■ What you need to do
The line containing "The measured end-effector" marks the end; write out exactly every line from the start of the data up to and including it, without the pictures.

■ Given material
|---|

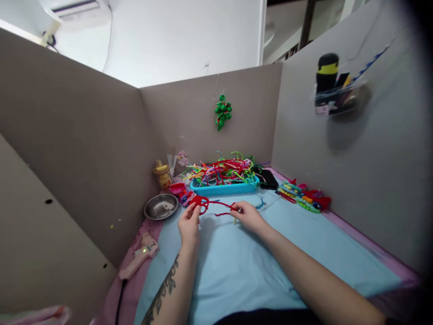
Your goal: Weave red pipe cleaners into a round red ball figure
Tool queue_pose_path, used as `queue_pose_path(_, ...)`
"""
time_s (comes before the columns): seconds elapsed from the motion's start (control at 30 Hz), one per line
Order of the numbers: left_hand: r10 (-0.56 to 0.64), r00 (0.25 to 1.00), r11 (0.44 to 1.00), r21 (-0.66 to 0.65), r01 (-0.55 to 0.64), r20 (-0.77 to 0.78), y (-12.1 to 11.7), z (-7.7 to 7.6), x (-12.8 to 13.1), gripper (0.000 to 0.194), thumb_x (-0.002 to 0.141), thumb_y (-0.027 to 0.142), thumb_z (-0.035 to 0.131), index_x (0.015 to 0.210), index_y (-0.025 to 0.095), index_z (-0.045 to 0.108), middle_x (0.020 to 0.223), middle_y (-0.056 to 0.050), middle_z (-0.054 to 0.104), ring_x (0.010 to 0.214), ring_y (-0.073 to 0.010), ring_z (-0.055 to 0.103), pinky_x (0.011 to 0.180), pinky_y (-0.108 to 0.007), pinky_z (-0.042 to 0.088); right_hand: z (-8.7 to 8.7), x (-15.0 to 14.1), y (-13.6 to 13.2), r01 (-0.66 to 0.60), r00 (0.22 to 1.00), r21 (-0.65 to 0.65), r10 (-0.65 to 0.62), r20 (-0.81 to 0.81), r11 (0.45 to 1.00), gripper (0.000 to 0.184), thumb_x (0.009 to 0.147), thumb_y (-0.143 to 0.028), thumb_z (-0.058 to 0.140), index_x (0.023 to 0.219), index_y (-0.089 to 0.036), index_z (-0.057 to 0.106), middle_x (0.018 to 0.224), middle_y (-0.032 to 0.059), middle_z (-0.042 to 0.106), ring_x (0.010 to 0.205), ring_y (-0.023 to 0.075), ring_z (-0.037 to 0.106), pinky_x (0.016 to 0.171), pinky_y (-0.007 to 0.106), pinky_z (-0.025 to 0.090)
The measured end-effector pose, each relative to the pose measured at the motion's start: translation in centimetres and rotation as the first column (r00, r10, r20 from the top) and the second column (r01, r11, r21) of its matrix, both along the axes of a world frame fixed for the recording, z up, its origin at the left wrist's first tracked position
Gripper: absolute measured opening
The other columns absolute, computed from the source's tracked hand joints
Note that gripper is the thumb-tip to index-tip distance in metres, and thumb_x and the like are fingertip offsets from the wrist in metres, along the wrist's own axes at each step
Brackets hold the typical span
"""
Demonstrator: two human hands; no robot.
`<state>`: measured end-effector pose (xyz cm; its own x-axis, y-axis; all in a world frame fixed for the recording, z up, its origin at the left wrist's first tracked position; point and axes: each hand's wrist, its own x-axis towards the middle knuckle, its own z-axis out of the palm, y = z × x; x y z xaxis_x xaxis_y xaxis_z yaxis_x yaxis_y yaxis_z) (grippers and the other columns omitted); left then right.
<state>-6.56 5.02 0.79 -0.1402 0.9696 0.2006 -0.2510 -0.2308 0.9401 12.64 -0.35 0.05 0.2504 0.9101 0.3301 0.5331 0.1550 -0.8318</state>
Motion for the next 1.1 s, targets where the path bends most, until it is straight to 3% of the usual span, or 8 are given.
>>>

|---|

■ Solution to this problem
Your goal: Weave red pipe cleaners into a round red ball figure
Tool queue_pose_path, used as `queue_pose_path(_, ...)`
"""
time_s (comes before the columns): seconds elapsed from the motion's start (control at 30 Hz), one per line
Order of the numbers: left_hand: r10 (-0.56 to 0.64), r00 (0.25 to 1.00), r11 (0.44 to 1.00), r21 (-0.66 to 0.65), r01 (-0.55 to 0.64), r20 (-0.77 to 0.78), y (-12.1 to 11.7), z (-7.7 to 7.6), x (-12.8 to 13.1), gripper (0.000 to 0.194), thumb_x (-0.002 to 0.141), thumb_y (-0.027 to 0.142), thumb_z (-0.035 to 0.131), index_x (0.015 to 0.210), index_y (-0.025 to 0.095), index_z (-0.045 to 0.108), middle_x (0.020 to 0.223), middle_y (-0.056 to 0.050), middle_z (-0.054 to 0.104), ring_x (0.010 to 0.214), ring_y (-0.073 to 0.010), ring_z (-0.055 to 0.103), pinky_x (0.011 to 0.180), pinky_y (-0.108 to 0.007), pinky_z (-0.042 to 0.088); right_hand: z (-8.7 to 8.7), x (-15.0 to 14.1), y (-13.6 to 13.2), r01 (-0.66 to 0.60), r00 (0.22 to 1.00), r21 (-0.65 to 0.65), r10 (-0.65 to 0.62), r20 (-0.81 to 0.81), r11 (0.45 to 1.00), gripper (0.000 to 0.184), thumb_x (0.009 to 0.147), thumb_y (-0.143 to 0.028), thumb_z (-0.058 to 0.140), index_x (0.023 to 0.219), index_y (-0.089 to 0.036), index_z (-0.057 to 0.106), middle_x (0.018 to 0.224), middle_y (-0.032 to 0.059), middle_z (-0.042 to 0.106), ring_x (0.010 to 0.205), ring_y (-0.023 to 0.075), ring_z (-0.037 to 0.106), pinky_x (0.016 to 0.171), pinky_y (-0.007 to 0.106), pinky_z (-0.025 to 0.090)
The measured end-effector pose, each relative to the pose measured at the motion's start: translation in centimetres and rotation as the first column (r00, r10, r20 from the top) and the second column (r01, r11, r21) of its matrix, both along the axes of a world frame fixed for the recording, z up, its origin at the left wrist's first tracked position

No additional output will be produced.